— Task brief —
Would you reproduce, word for word, only the lines running from the top of the data through the line containing "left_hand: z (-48", and none of the pictures?

— Collected data —

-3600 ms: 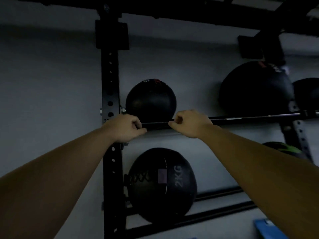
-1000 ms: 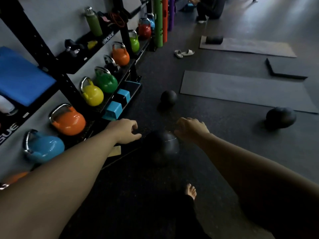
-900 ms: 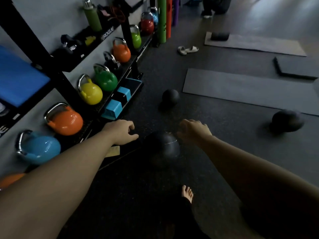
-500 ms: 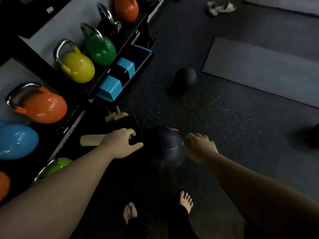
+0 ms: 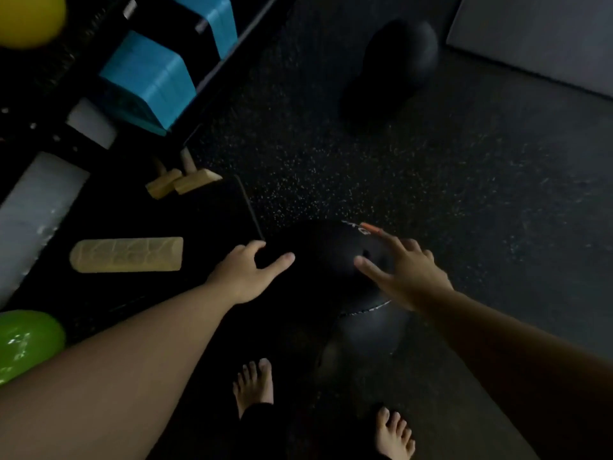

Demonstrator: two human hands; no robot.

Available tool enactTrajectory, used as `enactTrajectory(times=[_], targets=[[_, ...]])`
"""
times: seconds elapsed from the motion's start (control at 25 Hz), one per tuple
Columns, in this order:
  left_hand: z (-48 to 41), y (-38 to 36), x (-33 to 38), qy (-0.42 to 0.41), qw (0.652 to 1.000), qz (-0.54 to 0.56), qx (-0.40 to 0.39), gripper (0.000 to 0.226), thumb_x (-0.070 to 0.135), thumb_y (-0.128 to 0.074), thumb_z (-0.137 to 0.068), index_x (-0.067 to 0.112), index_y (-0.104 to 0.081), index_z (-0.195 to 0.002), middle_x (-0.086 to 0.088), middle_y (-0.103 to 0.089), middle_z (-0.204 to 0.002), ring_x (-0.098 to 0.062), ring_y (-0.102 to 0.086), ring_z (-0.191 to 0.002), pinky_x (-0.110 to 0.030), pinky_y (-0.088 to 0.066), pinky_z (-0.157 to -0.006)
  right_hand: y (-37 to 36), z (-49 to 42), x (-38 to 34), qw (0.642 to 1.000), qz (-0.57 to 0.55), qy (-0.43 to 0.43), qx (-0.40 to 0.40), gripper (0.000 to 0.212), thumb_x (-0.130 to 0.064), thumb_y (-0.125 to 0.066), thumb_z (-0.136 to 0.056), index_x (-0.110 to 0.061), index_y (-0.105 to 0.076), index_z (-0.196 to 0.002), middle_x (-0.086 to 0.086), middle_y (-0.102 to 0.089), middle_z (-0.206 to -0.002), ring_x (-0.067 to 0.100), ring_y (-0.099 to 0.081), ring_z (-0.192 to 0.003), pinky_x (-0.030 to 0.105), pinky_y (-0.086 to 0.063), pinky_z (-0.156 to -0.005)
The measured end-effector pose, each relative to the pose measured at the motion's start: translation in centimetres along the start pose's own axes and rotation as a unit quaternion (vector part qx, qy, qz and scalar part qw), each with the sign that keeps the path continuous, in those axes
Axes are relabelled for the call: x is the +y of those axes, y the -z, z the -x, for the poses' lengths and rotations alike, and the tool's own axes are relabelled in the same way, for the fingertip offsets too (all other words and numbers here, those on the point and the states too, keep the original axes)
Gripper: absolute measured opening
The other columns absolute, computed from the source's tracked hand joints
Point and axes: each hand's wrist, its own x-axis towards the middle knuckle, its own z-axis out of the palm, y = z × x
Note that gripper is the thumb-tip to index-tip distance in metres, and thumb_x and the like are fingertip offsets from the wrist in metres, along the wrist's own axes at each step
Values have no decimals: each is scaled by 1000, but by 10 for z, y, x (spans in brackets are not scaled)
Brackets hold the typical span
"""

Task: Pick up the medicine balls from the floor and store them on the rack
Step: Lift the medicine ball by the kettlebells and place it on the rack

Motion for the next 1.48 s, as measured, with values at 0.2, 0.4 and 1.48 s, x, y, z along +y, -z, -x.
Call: enactTrajectory(times=[0.2,0.4,1.48], targets=[[-52,-40,-15,23,991,133,-5,106,96,-43,-77,35,-35,-164,-7,-39,-167,-34,-44,-149,-51,-38,-118,-42,-41,10,996,-77,-35,13,109,-105,-35,-65,-53,-16,-159,8,-35,-160,40,-35,-145,61,-42,-109],[-59,-39,-23,60,970,230,-40,135,112,-40,-48,42,-37,-163,0,-43,-167,-30,-43,-150,-53,-33,-123,-50,-48,11,990,-137,-42,9,120,-110,-36,-54,-55,-15,-159,5,-30,-164,38,-35,-147,63,-42,-110],[-44,-39,-46,225,814,524,-107,104,92,-57,-76,27,-50,-156,-20,-56,-149,-40,-54,-129,-61,-36,-118,-53,-36,4,949,-298,22,96,118,-105,-55,-48,-55,-36,-153,-8,-39,-157,19,-40,-144,51,-40,-117]])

— Exercise response —
-3600 ms: 
-1000 ms: 
-900 ms: 
-500 ms: 
+0 ms: 

Demonstrator: two human hands; no robot.

Available tool enactTrajectory, used as `enactTrajectory(times=[_], targets=[[_, ...]])`
"""
times: seconds elapsed from the motion's start (control at 25 Hz), one per tuple
Columns, in this order:
  left_hand: z (-48 to 41), y (-38 to 36), x (-33 to 38), qy (-0.42 to 0.41), qw (0.652 to 1.000), qz (-0.54 to 0.56), qx (-0.40 to 0.39), gripper (0.000 to 0.226), thumb_x (-0.070 to 0.135), thumb_y (-0.128 to 0.074), thumb_z (-0.137 to 0.068), index_x (-0.067 to 0.112), index_y (-0.104 to 0.081), index_z (-0.195 to 0.002), middle_x (-0.086 to 0.088), middle_y (-0.103 to 0.089), middle_z (-0.204 to 0.002), ring_x (-0.098 to 0.062), ring_y (-0.102 to 0.086), ring_z (-0.191 to 0.002), pinky_x (-0.110 to 0.030), pinky_y (-0.088 to 0.066), pinky_z (-0.157 to -0.006)

The exercise is now complete.